- A Multi-Disciplinary Approach
We believe building resilient infrastructure requires a comprehensive and collaborative approach which involves a broad range of disciplines such as engineering, business, social science, and public policy. By integrating the findings of different disciplines we can gain a better perspective on the influence of natural and man-made hazards on infrastructure.
Recently, a multi-hazard simulation framework has been developed at Carleton which includes experts from a wide range of disciplines and allows sharing computing and laboratory facilities between multiple research institutions. Being part of this unique simulation framework enables our research group to work closely with experts from other research areas and have access to their databases and models. We believe by incorporating our results into behavioural models developed by other disciplines, we can understand the impact of infrastructure resilience on communities and societies to a level which has not been achieved to date.

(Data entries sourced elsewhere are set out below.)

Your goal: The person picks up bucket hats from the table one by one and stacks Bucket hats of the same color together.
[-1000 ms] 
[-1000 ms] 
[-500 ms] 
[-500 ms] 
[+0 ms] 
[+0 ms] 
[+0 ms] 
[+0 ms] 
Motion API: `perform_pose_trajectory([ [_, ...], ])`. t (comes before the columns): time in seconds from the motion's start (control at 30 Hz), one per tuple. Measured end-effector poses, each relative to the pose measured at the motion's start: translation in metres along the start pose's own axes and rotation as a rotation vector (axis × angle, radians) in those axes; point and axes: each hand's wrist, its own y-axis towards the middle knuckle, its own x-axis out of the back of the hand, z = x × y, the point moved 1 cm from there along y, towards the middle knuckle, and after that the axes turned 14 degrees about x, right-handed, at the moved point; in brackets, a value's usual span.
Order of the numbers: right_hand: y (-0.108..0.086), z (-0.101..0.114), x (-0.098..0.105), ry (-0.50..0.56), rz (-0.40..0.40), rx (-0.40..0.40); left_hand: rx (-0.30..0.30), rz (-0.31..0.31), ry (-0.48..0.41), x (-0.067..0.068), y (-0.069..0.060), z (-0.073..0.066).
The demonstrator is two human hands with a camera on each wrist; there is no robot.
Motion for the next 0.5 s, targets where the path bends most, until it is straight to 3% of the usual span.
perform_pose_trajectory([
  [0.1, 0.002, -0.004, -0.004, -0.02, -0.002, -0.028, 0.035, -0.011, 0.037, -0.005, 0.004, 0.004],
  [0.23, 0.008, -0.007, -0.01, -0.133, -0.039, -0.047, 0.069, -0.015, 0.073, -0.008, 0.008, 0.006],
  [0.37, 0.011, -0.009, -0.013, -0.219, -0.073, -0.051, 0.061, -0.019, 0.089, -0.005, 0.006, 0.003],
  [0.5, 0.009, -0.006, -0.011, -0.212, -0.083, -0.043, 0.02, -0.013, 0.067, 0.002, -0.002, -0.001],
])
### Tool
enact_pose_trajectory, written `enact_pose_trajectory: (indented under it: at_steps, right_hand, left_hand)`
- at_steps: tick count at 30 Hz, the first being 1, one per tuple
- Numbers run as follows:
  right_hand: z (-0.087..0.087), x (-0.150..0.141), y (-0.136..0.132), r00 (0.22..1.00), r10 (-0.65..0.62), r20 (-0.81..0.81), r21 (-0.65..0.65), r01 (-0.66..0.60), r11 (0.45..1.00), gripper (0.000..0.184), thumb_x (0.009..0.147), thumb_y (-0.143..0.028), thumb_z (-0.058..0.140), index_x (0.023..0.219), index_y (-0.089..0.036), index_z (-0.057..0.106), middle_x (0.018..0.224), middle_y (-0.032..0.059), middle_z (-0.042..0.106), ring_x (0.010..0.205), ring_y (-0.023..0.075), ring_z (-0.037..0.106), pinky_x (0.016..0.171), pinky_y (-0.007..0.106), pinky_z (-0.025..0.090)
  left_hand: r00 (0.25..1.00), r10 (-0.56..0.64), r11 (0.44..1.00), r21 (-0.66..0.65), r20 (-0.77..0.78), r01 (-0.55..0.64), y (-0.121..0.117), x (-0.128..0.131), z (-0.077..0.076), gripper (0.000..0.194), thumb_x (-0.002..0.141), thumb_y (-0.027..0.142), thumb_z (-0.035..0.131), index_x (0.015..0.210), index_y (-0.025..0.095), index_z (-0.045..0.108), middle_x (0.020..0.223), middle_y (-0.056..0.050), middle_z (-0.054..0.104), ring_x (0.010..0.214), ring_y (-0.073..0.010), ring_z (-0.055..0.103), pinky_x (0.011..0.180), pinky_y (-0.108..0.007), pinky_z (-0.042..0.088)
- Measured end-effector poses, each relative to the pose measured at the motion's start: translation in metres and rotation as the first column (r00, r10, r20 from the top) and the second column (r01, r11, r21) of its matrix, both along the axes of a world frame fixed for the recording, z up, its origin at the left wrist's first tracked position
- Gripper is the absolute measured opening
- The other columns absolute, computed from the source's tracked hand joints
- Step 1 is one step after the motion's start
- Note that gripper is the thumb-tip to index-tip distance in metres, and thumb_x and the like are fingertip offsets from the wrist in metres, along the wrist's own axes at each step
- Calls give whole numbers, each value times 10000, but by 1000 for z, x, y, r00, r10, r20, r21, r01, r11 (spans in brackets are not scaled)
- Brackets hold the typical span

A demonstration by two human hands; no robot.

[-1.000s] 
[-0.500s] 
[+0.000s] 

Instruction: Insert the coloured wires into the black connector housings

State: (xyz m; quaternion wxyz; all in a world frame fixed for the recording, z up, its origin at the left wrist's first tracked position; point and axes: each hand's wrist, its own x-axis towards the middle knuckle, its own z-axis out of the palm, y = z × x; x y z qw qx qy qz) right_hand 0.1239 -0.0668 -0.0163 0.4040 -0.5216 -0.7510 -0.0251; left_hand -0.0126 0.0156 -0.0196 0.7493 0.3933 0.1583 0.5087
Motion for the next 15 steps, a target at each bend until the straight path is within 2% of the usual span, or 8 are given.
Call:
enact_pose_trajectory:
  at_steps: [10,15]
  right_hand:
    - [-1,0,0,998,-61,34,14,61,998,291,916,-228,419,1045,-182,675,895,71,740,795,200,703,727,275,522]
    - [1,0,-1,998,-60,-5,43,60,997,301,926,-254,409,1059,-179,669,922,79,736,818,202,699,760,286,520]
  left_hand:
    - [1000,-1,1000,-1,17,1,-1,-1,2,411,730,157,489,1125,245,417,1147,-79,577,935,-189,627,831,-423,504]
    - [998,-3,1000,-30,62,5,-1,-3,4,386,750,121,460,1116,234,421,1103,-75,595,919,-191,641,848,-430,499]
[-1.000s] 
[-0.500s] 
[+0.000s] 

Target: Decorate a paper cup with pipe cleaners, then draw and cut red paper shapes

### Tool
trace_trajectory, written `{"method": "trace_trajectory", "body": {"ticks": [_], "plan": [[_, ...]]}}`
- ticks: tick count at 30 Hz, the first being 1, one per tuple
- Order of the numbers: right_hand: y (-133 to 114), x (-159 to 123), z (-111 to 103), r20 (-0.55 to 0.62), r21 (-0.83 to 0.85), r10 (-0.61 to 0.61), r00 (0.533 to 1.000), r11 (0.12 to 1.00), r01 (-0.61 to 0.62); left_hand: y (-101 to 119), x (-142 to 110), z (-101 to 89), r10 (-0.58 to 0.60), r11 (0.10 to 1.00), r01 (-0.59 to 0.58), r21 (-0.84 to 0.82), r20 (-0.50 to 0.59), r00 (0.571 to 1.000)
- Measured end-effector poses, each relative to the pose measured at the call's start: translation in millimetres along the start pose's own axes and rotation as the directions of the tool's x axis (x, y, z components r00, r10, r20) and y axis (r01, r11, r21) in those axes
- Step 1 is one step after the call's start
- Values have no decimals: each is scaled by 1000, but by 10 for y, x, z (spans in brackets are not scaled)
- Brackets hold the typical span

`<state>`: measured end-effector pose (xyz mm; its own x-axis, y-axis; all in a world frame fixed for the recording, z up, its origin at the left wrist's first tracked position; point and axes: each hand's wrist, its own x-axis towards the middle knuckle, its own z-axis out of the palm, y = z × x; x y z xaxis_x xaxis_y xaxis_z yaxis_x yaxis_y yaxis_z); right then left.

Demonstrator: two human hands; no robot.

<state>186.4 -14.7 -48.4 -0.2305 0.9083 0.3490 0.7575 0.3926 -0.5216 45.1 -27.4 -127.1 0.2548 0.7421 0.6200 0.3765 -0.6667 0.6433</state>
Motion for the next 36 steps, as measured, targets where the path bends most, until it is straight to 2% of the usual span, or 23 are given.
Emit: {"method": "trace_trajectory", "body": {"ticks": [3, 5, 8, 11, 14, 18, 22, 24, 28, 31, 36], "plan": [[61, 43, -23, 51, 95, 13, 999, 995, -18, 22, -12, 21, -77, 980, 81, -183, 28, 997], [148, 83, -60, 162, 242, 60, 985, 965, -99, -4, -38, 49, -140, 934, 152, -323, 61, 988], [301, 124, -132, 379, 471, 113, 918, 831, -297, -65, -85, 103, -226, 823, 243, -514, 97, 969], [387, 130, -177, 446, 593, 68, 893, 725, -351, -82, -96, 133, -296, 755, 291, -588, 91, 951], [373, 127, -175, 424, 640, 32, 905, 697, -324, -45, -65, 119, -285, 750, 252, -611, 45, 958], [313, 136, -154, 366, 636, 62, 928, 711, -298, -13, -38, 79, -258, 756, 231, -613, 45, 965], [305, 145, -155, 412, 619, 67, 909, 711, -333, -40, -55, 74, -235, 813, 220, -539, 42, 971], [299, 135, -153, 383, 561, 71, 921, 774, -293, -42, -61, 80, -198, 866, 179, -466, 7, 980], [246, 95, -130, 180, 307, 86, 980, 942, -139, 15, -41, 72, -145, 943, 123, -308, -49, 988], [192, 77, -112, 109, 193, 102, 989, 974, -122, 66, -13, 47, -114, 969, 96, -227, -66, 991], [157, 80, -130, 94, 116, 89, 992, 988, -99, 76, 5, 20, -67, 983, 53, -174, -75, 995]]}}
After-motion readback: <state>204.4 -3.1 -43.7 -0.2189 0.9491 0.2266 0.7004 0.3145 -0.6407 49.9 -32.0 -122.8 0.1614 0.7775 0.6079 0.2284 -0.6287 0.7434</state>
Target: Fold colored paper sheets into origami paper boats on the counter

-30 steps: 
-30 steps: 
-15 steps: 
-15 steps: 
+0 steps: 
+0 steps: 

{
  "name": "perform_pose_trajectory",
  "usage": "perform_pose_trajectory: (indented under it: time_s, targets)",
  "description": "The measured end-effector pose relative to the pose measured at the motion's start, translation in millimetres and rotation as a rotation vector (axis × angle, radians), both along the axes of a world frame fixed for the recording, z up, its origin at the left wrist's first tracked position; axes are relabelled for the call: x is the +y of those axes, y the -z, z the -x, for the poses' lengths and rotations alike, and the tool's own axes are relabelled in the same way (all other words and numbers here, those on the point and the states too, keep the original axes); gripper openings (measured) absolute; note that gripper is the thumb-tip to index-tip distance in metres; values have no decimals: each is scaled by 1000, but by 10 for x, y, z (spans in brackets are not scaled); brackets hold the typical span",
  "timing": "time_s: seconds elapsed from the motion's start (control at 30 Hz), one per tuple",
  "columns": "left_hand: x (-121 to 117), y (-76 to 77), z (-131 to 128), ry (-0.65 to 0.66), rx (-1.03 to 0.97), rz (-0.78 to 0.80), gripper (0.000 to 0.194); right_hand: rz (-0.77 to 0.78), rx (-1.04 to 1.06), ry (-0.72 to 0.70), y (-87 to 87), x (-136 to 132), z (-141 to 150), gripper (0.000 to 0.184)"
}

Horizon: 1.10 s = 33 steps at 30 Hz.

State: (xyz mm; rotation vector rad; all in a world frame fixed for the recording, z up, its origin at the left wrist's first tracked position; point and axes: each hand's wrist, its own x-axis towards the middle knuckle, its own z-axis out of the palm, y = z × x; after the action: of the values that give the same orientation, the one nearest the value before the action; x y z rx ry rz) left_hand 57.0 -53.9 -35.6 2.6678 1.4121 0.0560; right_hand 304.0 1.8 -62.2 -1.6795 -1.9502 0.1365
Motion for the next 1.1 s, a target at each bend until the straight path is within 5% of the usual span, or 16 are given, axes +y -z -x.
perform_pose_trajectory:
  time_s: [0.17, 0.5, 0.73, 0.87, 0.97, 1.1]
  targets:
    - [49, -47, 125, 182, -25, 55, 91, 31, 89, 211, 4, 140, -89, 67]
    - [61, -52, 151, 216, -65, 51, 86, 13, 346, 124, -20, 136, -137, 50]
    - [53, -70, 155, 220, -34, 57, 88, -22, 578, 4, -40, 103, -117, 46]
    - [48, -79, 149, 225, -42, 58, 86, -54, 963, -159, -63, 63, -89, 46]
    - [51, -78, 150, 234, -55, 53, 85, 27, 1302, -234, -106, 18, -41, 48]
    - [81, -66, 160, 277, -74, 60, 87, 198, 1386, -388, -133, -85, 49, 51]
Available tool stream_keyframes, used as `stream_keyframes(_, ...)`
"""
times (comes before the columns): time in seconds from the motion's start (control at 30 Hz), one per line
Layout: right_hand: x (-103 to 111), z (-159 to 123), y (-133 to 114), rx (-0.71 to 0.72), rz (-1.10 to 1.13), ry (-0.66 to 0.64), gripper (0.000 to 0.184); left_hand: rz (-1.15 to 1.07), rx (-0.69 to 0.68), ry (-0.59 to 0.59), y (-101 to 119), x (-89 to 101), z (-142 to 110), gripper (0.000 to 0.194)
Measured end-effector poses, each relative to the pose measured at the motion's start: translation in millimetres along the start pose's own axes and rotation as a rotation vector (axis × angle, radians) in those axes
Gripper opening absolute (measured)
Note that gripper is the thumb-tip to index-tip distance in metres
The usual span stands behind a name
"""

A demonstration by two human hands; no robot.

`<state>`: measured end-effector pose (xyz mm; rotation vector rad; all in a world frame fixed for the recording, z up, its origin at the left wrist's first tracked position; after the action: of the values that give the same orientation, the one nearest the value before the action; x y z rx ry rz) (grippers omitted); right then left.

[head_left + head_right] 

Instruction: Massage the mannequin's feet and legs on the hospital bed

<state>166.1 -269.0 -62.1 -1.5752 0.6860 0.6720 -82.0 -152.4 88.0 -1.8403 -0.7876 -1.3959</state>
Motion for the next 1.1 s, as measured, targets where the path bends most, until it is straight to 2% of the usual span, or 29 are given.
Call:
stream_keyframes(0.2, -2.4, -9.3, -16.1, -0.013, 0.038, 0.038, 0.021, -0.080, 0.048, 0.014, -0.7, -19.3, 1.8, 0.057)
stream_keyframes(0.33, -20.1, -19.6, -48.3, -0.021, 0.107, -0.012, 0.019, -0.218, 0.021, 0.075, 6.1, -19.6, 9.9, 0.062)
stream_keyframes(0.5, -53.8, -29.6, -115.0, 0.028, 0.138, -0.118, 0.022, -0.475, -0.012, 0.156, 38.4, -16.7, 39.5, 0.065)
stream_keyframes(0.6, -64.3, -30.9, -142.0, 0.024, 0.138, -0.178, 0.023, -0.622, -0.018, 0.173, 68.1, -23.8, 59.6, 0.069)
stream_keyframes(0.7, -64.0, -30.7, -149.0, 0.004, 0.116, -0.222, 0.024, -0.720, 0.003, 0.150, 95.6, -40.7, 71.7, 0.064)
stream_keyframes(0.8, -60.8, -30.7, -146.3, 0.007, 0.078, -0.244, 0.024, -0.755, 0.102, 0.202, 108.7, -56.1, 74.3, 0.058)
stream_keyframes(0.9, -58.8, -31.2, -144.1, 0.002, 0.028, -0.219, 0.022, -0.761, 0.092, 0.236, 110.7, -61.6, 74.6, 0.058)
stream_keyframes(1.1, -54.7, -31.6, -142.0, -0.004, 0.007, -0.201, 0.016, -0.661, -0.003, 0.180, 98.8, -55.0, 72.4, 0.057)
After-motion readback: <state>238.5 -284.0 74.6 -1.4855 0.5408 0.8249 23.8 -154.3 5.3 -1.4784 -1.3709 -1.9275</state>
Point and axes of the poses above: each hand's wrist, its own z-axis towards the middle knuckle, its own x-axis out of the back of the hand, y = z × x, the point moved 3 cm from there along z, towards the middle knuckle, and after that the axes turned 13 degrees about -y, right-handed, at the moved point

- Reinforced Concrete Modelling
Significant amount of research has been conducted to develop advanced analytical models for reinforced concrete elements. One notable achievement was the formulation of the Modified Compression Field Theory (MCFT), a well-recognized rational model that serves as the basis for many finite element programs as well as various design codes worldwide. A second major achievement was the development of the VecTor suite of nonlinear analysis programs, based on the MCFT principles. MCFT considers cracked concrete as a unique orthotropic material with its own constitutive relationships and allows the crack direction to gradually reorient depending on the material response and loading condition.
Over the years, many advancements have been incorporated into the MCFT and VecTor while their fundamentals remain unchanged. Our goal is to improve the model and analysis software by developing new constitutive relationships, accounting for more behavioural mechanisms, and implementing robust and computationally efficient analysis algorithms. Additionally, we aim to extend the model and analysis software into state-of-the-art research areas such as behaviour of repaired structures, modern concrete materials, and extreme loading conditions.
- Multi-Platform Analysis
Despite the great improvements in numerical methods and computing technology, there is no analysis software that can perform well for all types of structures and loading conditions. Each analysis software has its own advantages and disadvantages and is only suitable for certain types of problems.
Multi-platform simulation is a novel modelling technique which enables combining different analysis programs based on the concept of substructuring. In this approach, each critical member of the system is modelled in detail using the most suitable local analysis tool, while the remainder of the system is modelled with a computationally fast global analysis software. A simulation framework combines all substructure modules and fully considers interactions between them by satisfying the equilibrium and compatibility requirements.
The effectiveness of the multi-platform analysis method has been assessed using a wide range of case studies (see below for some examples). It has been shown that this new method computes the local and global behaviour of complex structures with a level of accuracy that was previously difficult or impossible to achieve with conventional single-platform analysis software.
- Hybrid Testing
Experimental testing is essential to gain insight into behaviour of structures as well as for calibration and verification of analytical models. However, due to limitations in laboratory space and equipment, preparation time, and cost, experimental studies are often conducted at a small-scale or at an element-level which may raise questions about their reliability.
Hybrid (numerical-experimental) simulation is a unique testing technique which enables to assess the behaviour of the entire structural system in an effective and economical manner. The basis of hybrid simulation is to predict overall structural displacements by computer software and impose them on critical elements represented as physical test specimens. The displacements are calculated based on the external loads, inertia and damping characteristics of specimens, and the measured restoring forces. Using a computer simulation allows one to consider the dynamic characteristics and the influence of other structural members on the response of the test specimens.
The multi-platform simulation framework developed by our research group (Cyrus) has been extended to combine numerical modules with experimental modules to accommodate hybrid testing. The simulation framework was verified at the University of Toronto by hybrid testing of small-scale RC frames using a 6-DOF hydraulic testing facility. At Carleton, our structural laboratory has been recently enhanced to equipment with hybrid testing capabilities. One of our objectives is to employ this unique testing technique to evaluate the performance of concrete structures in a more realistic way.
Additionally, our research team is collaborating with the UT-SIM research group from the University of Toronto to initiate geographically distributed hybrid simulation which enables to share computing resources and laboratory facilities between different research institutions through the Internet network.
- What Makes Us Unique?
We believe our approach is unique because:
- it considers the economic and societal impacts of infrastructure performance through collaboration with other disciplines.
- it uses well-recognized rational models to predict the behaviour of reinforced concrete.
- it enables to incorporate a diverse range of behavioural mechanisms and loading conditions.
- it fully considers both local and global behaviour of structural systems.
- it enables to integrate a broad range of finite element analysis software.
- it does not rely on commonly used assumptions, material characterizations, or analysis calibrations.
- it has been extensively verified against experimental results reported in the literature.